I bought a new, beautifully cut, sort of kimono-style dress at the thrift store for practically NOTHING. The problem is, the fabric's print is just NOT that great. It's a bit cheap looking.

The fabric is a thin, satiny polyester (like the print, not my first choice), but it drapes nicely and works for this garment. It has a cream background and then flower images on it, done in kind of a thin brush-stroke, in grey and pale turqoise. It's the artwork for the flowers that's poor.

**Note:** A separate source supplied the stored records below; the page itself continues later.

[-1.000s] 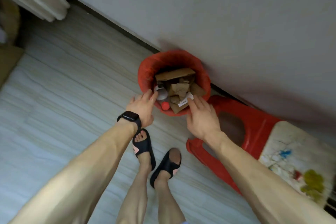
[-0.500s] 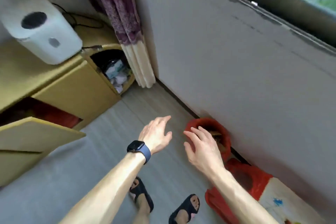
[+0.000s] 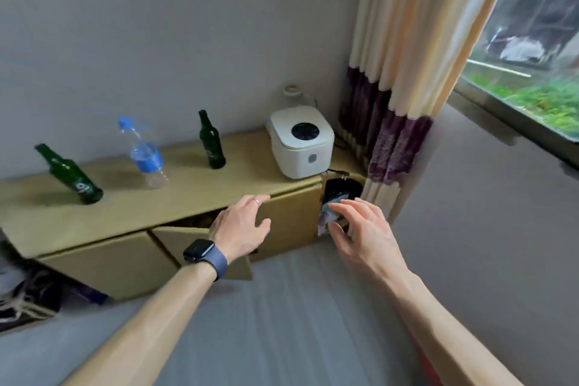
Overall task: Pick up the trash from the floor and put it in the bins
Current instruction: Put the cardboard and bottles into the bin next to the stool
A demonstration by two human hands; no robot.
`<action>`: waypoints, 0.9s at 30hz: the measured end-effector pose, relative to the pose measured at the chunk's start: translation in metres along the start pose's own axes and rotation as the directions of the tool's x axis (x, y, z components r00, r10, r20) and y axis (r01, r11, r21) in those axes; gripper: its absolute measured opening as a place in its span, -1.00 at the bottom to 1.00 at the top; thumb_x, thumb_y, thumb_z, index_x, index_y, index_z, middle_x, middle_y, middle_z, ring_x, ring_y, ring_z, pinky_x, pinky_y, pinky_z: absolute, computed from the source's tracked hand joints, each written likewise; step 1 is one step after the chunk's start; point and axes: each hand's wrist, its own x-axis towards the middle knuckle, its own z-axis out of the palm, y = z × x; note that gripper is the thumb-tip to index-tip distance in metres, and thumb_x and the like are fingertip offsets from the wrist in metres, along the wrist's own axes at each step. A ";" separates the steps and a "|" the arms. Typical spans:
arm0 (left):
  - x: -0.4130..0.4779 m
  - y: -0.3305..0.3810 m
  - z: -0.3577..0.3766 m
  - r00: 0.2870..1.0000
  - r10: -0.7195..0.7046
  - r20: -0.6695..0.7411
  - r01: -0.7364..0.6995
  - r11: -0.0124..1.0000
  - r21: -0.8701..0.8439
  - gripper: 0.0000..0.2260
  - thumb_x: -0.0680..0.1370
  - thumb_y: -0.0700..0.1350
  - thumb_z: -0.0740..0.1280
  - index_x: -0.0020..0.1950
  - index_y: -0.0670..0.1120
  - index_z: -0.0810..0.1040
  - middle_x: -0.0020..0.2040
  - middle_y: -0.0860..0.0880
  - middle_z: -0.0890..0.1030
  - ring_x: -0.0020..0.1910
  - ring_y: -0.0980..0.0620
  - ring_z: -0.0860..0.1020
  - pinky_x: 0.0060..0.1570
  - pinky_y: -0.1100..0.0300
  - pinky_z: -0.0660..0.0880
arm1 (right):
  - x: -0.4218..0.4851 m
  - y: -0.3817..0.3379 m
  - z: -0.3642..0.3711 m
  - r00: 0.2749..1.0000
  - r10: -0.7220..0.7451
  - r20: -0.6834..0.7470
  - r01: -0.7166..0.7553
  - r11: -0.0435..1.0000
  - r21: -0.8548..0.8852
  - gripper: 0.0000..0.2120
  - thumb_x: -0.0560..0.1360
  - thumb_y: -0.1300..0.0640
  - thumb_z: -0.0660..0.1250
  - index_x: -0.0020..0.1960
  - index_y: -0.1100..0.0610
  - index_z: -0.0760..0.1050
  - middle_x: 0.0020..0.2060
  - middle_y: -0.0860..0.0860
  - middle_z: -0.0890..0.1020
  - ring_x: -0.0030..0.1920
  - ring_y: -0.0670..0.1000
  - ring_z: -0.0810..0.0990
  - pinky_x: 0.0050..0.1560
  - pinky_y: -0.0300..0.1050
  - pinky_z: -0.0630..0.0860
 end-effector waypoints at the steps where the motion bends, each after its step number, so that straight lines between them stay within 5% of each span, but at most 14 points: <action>1: -0.003 -0.022 -0.018 0.999 -0.029 -0.024 0.028 0.999 -0.021 -0.56 0.55 0.06 0.24 0.44 0.09 0.37 0.38 0.03 0.45 0.31 -0.04 0.45 0.28 0.08 0.41 | 0.016 -0.025 0.003 0.999 -0.038 0.002 0.038 0.999 0.008 -0.64 0.52 -0.08 0.30 0.29 -0.04 0.53 0.23 -0.08 0.59 0.34 0.05 0.44 0.36 -0.02 0.40; 11: -0.035 -0.172 -0.144 0.929 -0.243 -0.277 0.221 0.969 -0.109 -0.60 0.53 0.06 0.28 0.38 0.13 0.40 0.34 0.15 0.43 0.27 0.03 0.48 0.17 0.06 0.48 | 0.125 -0.193 0.041 0.938 -0.344 0.040 0.340 0.936 0.090 -0.63 0.56 -0.06 0.32 0.34 -0.04 0.49 0.27 -0.11 0.56 0.37 0.05 0.40 0.32 -0.02 0.42; 16: -0.033 -0.237 -0.195 0.856 -0.370 -0.361 0.354 0.928 -0.112 -0.61 0.55 0.04 0.29 0.38 0.15 0.40 0.34 0.15 0.42 0.21 0.03 0.50 0.09 0.09 0.50 | 0.182 -0.249 0.079 0.914 -0.402 0.065 0.390 0.910 0.145 -0.62 0.55 -0.06 0.31 0.35 -0.04 0.48 0.28 -0.12 0.55 0.35 0.02 0.40 0.29 -0.18 0.33; 27: 0.057 -0.383 -0.229 0.741 -0.595 -0.310 0.571 0.802 -0.175 -0.60 0.57 0.02 0.28 0.41 0.10 0.36 0.41 0.10 0.35 0.28 0.03 0.46 0.09 0.14 0.48 | 0.349 -0.270 0.197 0.933 -0.207 0.293 0.171 0.975 0.144 -0.55 0.54 -0.08 0.30 0.40 -0.04 0.35 0.27 -0.02 0.53 0.22 0.11 0.46 0.12 -0.03 0.45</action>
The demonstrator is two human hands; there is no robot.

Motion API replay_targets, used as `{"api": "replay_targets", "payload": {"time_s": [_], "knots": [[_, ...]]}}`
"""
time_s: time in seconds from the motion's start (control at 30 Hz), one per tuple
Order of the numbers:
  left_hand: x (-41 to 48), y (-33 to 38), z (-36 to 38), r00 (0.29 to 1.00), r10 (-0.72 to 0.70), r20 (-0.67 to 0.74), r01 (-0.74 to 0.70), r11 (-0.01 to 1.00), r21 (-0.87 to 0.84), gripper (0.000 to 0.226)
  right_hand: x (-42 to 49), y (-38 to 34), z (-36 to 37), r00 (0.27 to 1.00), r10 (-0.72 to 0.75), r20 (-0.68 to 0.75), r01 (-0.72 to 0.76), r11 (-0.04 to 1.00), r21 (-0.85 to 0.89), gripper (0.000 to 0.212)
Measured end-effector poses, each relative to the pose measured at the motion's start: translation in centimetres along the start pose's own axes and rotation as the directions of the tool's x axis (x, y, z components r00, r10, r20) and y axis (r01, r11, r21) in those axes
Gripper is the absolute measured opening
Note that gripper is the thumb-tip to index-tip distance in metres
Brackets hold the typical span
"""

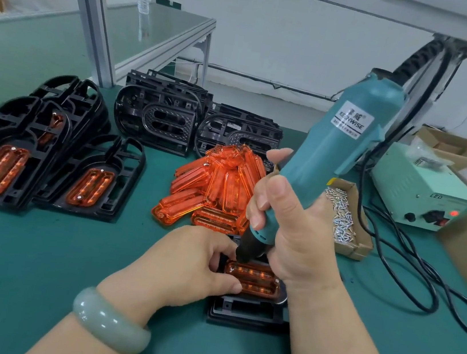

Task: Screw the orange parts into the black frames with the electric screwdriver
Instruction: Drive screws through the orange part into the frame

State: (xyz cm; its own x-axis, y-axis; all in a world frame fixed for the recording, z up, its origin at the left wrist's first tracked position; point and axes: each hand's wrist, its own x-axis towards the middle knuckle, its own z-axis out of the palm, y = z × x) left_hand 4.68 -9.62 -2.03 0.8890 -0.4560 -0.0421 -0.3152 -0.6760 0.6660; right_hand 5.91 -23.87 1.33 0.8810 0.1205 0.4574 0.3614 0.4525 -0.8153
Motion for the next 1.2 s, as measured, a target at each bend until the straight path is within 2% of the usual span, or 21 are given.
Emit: {"api": "replay_targets", "payload": {"time_s": [0.1,0.23,0.33,0.57,0.83,1.2], "knots": [[0.1,0.2,0.0,1.0,0.006,-0.004,-0.006,1.0,0.005,0.032,0.0,-0.1,0.1,1.0,0.009,-0.008,-0.009,1.0,-0.01,0.035],[0.0,0.2,0.0,1.0,0.009,-0.006,-0.009,1.0,0.021,0.029,-0.1,0.0,0.0,1.0,-0.006,-0.027,0.006,1.0,-0.002,0.015],[0.1,0.3,-0.1,1.0,0.008,0.002,-0.008,0.999,0.038,0.028,-0.3,0.0,-0.2,0.998,-0.011,-0.064,0.011,1.0,-0.005,0.009],[0.1,0.2,0.0,1.0,0.0,-0.009,0.0,0.998,0.056,0.027,-0.5,0.1,-0.4,0.992,-0.006,-0.123,0.001,0.999,-0.045,0.013],[0.1,0.3,-0.1,1.0,-0.007,-0.009,0.008,0.999,0.045,0.029,-0.3,0.4,-0.7,0.999,-0.005,-0.037,0.005,1.0,-0.01,0.018],[0.1,0.0,0.1,0.999,-0.031,-0.022,0.032,0.998,0.06,0.026,-0.4,0.5,-1.4,0.998,0.01,-0.067,-0.005,0.998,0.066,0.026]]}}
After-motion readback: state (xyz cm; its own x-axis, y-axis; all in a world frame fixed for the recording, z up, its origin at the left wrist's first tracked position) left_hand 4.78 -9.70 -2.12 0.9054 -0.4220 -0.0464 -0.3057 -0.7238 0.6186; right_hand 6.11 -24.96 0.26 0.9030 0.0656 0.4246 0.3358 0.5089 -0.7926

So...I was reading that the designer Tony Walton once cut a shape into some potato halves and stamped a pattern on a fabric he didn't like for one of Jacqueline Bisset's costumes in "Murder on the Orient Express". Does anyone have any tips or experience with stamping a pattern on fabric?

I guess I would carve some Chinese characters into the potato halves, then stamp the imprints on the fabric with....straight dye? Indellible ink? I don't care if it bleeds a little in the wash...as frankly, anything would be better than the tacky flower pattern I'm trying to cover up. I was thinking I would cover an ironing board with layers of butcher paper to stretch the fabric on for the actual stamping. Luckily, the dress has very few gathers.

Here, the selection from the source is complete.